Taxation, Financial Planning & Corporate Strategy

Redwood Trust Prices $50M of 7.75% Notes Due 2027

Redwood

Redwood Trust, Inc. today announced that it has priced the offering of $50 million aggregate principal amount of its 7.75% convertible senior notes due 2027 (the “Notes”) to certain investors in a direct placement registered under the Securities Act of 1933, as amended. The Notes will be issued as a reopening of, and will be part of the same series as, the 7.75% convertible senior notes due 2027 that the Company originally issued in June 2022 (the “Initial Notes”) and the 7.75% convertible senior notes due 2027 that the Company issued in October 2024 (the “Initial Additional Notes” and, together with the Initial Notes, the “Existing Notes”). Currently, $247,170,000 aggregate principal amount of Existing Notes are outstanding. The issuance and sale are expected to close on August 25, 2025, subject to the satisfaction of certain closing conditions.

Interest on the Notes is payable semi-annually in arrears on June 15 and December 15 of each year; the Notes will mature on June 15, 2027, unless earlier repurchased, redeemed or converted. If Redwood undergoes a “fundamental change” (as defined in the indenture governing the Notes), then, subject to certain conditions, holders of the Notes may require Redwood to repurchase all or part of their Notes for cash in an amount equal to the principal amount of the Notes to be repurchased, plus accrued and unpaid interest, if any.

Before March 15, 2027, holders have the right to convert their Notes only upon the occurrence of certain events. From and after March 15, 2027, holders may convert their Notes at any time at their election until the close of business on the second scheduled trading day immediately before the maturity date. Redwood has the right to elect to settle conversions either entirely in cash or in a combination of cash and shares of its common stock. However, upon conversion of any Notes, the conversion value, which will be determined over a period of multiple trading days, will be paid in cash up to at least the principal amount of the Notes being converted. Any conversions of Notes into shares of Redwood common stock will be subject to certain ownership limitations set forth in Redwood’s charter documents. The conversion rate is 95.6823 shares of common stock per $1,000 principal amount of Notes, equivalent to a conversion price of approximately $10.45 per share, which is an approximately 78.0% premium to the closing price of Redwood’s common stock on August 21, 2025. The conversion rate and conversion price are subject to customary anti-dilution adjustments.

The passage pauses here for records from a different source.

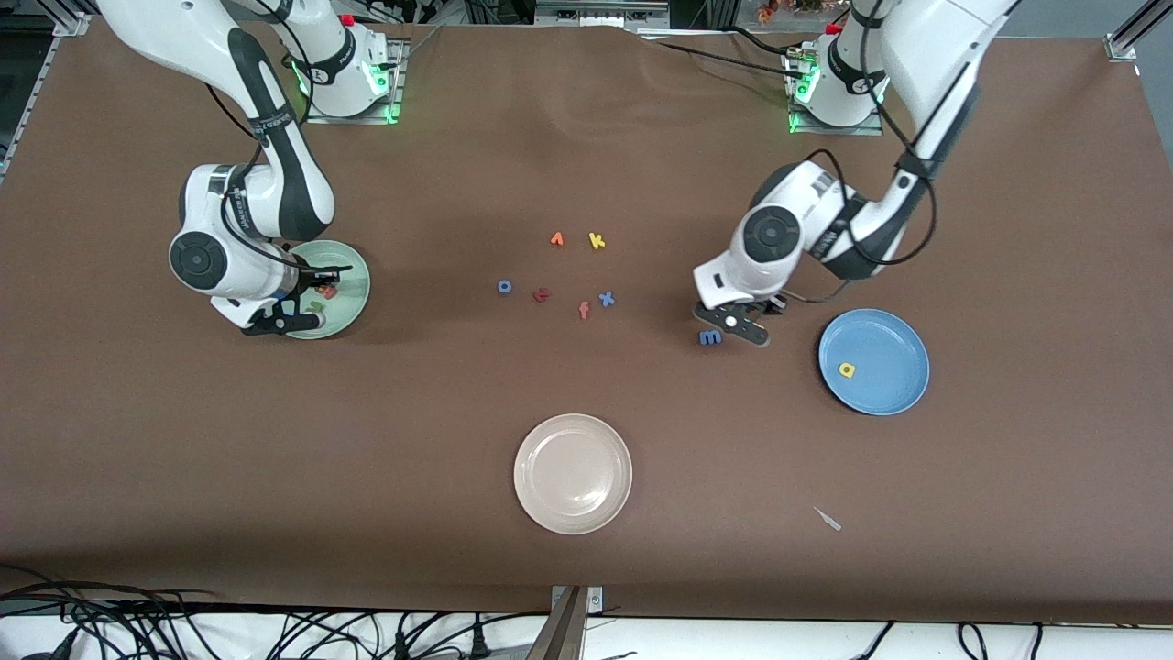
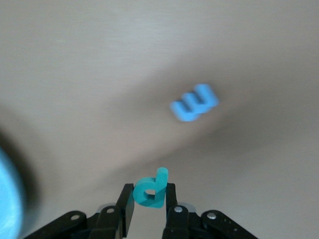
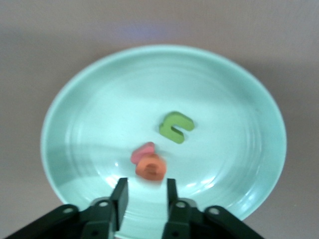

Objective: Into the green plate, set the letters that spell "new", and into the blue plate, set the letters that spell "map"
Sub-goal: 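Release orange e on the green plate while the left gripper carries teal d, then release teal d on the blue plate while the right gripper returns to rest, then lower the left gripper onto the blue m and grasp it, then carry the blue m onto the blue plate and open the left gripper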

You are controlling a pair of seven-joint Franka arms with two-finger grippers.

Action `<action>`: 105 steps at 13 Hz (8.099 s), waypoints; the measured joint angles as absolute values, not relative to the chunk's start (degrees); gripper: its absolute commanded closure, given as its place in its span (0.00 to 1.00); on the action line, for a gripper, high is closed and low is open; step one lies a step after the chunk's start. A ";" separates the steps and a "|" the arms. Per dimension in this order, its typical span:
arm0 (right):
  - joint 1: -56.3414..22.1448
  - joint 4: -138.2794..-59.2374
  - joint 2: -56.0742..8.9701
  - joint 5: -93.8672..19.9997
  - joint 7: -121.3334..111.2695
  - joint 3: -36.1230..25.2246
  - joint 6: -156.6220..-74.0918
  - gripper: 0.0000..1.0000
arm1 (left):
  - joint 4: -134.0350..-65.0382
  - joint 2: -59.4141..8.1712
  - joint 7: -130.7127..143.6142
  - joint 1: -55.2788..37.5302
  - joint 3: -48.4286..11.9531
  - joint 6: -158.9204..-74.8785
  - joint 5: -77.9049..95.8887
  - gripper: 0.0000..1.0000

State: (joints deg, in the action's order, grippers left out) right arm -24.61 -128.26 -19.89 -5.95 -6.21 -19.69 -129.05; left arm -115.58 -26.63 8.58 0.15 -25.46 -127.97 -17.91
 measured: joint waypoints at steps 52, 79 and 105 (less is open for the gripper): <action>-2.99 -96.07 -1.00 -1.42 -4.80 -4.45 -92.63 0.00 | -112.00 -37.22 136.09 -1.85 -26.41 -143.16 -22.77 0.00; -2.97 -96.07 -1.08 -1.42 -4.74 -4.77 -92.51 0.00 | -107.19 -37.71 127.73 -0.60 -26.62 -137.95 -25.22 1.00; -2.95 -95.71 -1.07 -1.38 -4.73 -4.78 -92.59 0.00 | -96.49 -39.09 45.28 16.40 -24.64 -111.37 -24.42 0.00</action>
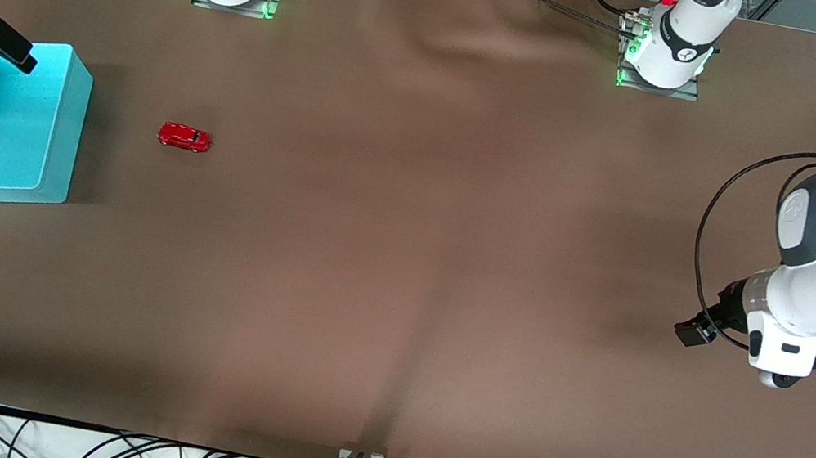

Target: Wind red beetle toy and store in blue box

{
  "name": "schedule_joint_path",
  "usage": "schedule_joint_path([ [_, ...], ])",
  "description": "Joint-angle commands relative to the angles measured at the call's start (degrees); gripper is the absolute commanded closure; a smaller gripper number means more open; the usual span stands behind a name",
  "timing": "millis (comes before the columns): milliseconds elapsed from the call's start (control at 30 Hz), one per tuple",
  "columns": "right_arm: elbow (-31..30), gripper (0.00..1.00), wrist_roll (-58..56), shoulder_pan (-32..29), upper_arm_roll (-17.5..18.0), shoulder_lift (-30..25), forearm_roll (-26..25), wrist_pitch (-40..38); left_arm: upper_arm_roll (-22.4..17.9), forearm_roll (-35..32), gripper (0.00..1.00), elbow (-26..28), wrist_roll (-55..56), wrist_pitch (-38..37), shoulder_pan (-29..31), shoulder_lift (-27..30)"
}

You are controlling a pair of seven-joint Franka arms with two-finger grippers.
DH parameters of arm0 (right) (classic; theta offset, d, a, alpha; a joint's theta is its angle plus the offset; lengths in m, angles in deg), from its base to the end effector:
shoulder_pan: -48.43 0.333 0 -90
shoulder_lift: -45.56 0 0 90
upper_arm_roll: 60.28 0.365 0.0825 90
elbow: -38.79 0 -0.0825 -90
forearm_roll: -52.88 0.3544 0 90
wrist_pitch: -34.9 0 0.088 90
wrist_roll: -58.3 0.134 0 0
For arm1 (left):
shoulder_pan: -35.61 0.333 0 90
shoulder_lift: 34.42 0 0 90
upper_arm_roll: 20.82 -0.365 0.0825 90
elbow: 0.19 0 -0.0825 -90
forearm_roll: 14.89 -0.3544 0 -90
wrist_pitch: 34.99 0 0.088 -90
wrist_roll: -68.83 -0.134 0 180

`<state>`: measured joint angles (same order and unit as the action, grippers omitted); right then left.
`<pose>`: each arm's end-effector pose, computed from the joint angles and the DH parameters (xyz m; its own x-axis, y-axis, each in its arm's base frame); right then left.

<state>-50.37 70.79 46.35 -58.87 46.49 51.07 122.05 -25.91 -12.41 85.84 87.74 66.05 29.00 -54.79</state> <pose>0.5239 -0.0106 0.6403 0.9724 -0.2291 -0.0433 -0.2273 -0.9729 0.0415 0.6420 -0.0302 0.4846 0.9483 0.3043 -0.0905 0.3038 -0.9525 -0.0197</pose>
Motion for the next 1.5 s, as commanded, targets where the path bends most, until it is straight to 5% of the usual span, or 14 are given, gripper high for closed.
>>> schedule_joint_path([
  [0,1.35,0.0,-0.62,0.32,-0.35,0.3,-0.03,-1.11,1.13,0.76,0.0,-0.08,-6.67,-2.95,0.72,1.82],
  [167,1.44,0.0,-1.23,0.15,-0.44,0.38,-1.25,-1.81,1.31,0.76,0.0,-0.16,-16.43,-4.36,1.07,2.87],
  [701,1.44,0.0,0.95,-0.82,-0.79,0.38,-1.79,-2.95,0.87,0.77,0.0,-1.75,-19.08,-4.27,1.51,2.78],
  [1135,1.44,0.0,36.88,-0.82,-0.79,0.38,-1.79,-1.11,1.14,1.12,0.0,-1.75,-19.08,-4.27,1.68,2.87],
  [1468,1.35,0.0,44.1,-1.52,-5.0,0.29,-1.08,-1.11,1.14,1.29,0.0,-1.75,-18.99,-4.27,1.6,2.87],
])
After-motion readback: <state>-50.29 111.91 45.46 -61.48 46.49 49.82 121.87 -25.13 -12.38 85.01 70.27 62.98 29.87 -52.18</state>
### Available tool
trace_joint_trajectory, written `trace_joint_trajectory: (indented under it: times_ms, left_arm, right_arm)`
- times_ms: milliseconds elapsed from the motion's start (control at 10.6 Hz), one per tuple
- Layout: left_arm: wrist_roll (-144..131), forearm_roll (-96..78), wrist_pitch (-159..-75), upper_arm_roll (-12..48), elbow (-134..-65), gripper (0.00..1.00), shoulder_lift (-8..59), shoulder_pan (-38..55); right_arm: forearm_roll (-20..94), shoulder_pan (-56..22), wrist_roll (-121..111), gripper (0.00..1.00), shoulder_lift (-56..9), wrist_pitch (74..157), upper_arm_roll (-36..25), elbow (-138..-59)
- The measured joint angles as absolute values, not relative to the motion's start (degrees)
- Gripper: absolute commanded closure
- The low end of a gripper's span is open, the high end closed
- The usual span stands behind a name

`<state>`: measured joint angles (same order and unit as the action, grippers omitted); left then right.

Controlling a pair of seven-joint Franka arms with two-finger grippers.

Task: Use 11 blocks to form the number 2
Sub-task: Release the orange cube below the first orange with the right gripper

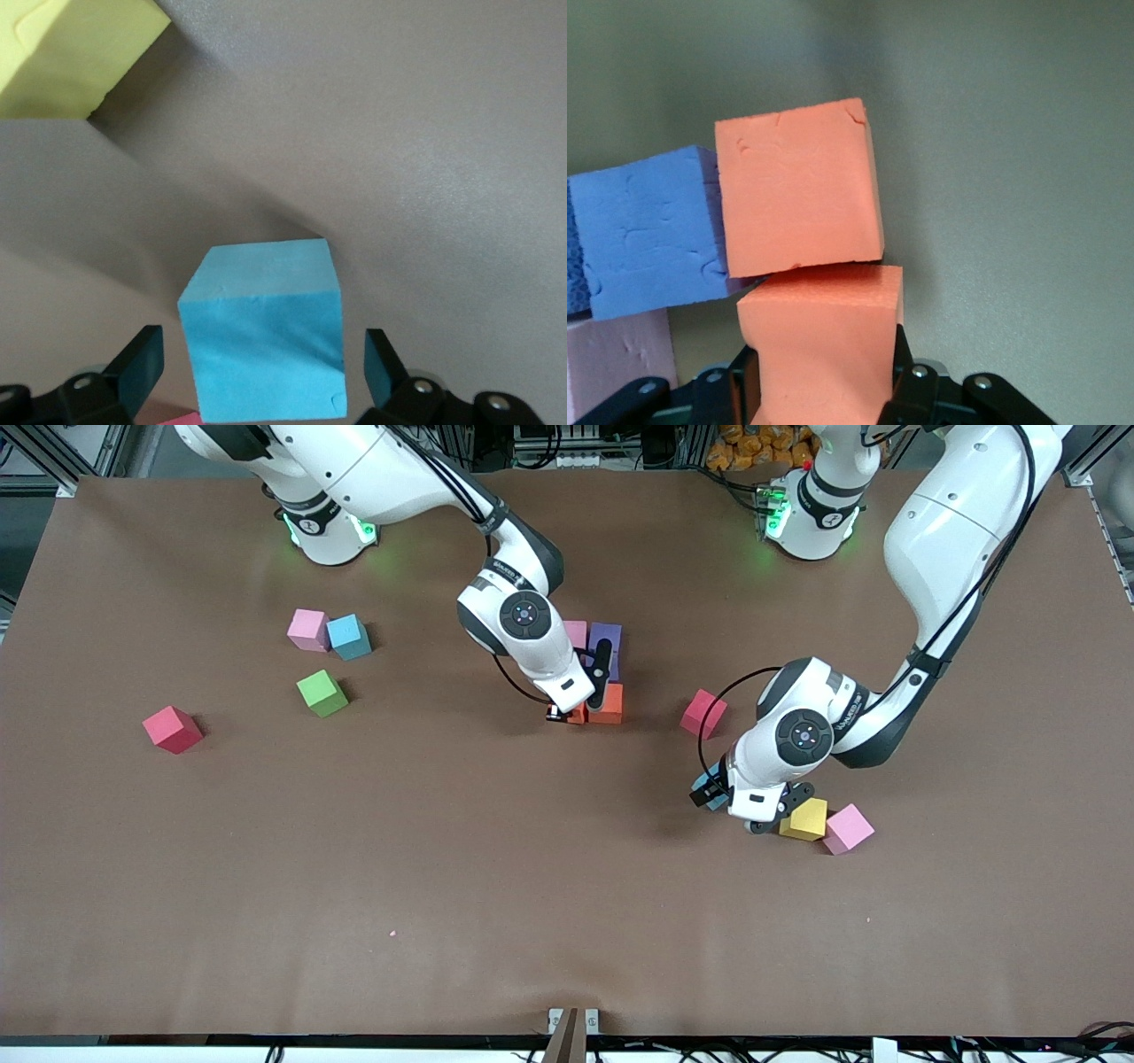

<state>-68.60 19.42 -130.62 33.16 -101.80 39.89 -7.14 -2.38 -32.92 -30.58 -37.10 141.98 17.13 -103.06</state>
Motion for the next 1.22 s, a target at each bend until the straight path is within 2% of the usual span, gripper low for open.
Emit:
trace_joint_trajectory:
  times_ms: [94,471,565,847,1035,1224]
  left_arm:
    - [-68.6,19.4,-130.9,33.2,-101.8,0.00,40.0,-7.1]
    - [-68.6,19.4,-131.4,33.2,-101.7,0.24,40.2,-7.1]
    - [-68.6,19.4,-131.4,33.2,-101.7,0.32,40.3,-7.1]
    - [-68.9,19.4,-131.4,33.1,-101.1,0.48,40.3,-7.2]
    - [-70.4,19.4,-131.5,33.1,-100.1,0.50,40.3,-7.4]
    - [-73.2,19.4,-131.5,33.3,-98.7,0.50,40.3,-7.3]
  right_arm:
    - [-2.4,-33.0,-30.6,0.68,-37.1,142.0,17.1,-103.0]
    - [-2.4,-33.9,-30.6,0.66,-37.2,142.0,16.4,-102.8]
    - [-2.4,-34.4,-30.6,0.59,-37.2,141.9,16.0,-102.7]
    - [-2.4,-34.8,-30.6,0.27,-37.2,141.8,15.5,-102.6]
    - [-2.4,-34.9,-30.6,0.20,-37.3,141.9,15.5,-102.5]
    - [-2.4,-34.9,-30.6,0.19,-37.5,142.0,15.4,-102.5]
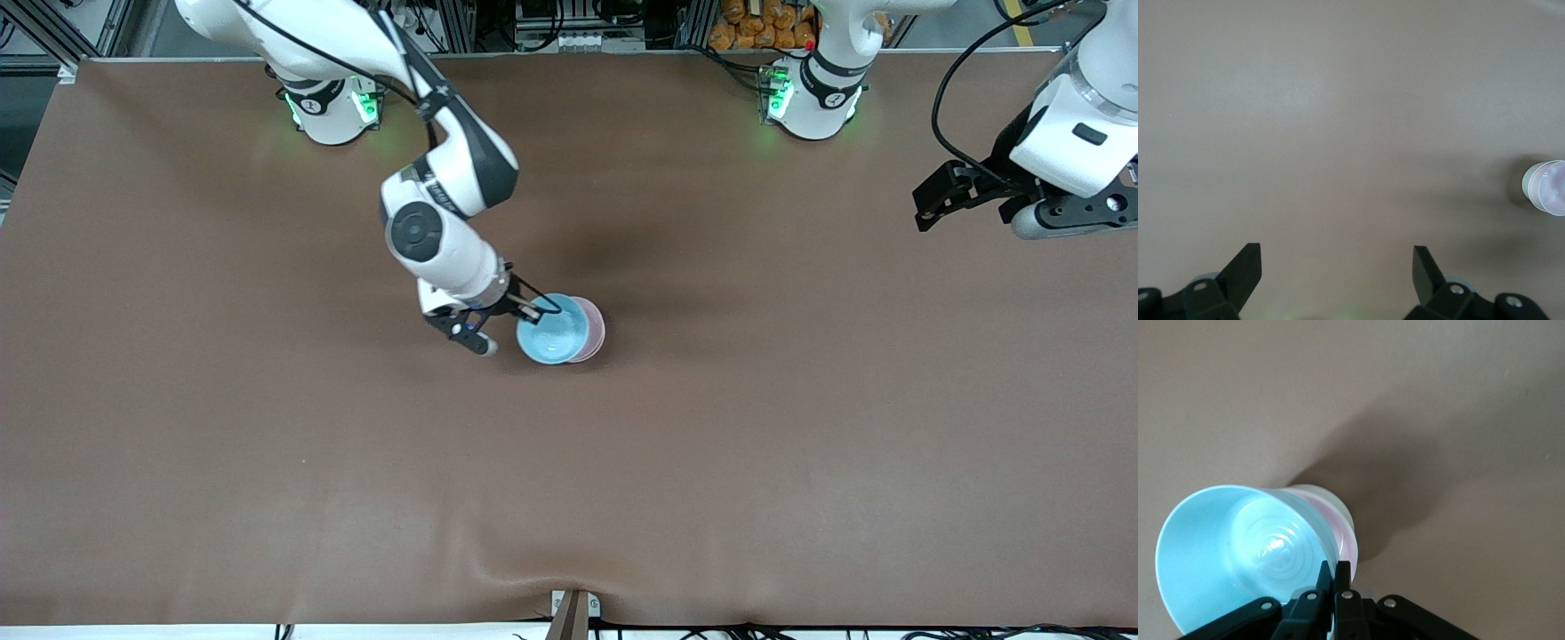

Redwood has the right to redeem the Notes, in whole or in part, at its option at any time prior to maturity to the extent necessary to preserve its status as a real estate investment trust for U.S. federal income tax purposes. In addition, subject to certain limitations, Redwood has the right to redeem the Notes, in whole or in part, at its option on or after June 16, 2025 and on or before the 25th scheduled trading day immediately before the maturity date, but only if the last reported sale price per share of Redwood’s common stock exceeds 130% of the conversion price for a specified period of time. The redemption price for any Note called for redemption will be a cash amount equal to the principal amount of the Notes to be redeemed, plus accrued and unpaid interest, if any.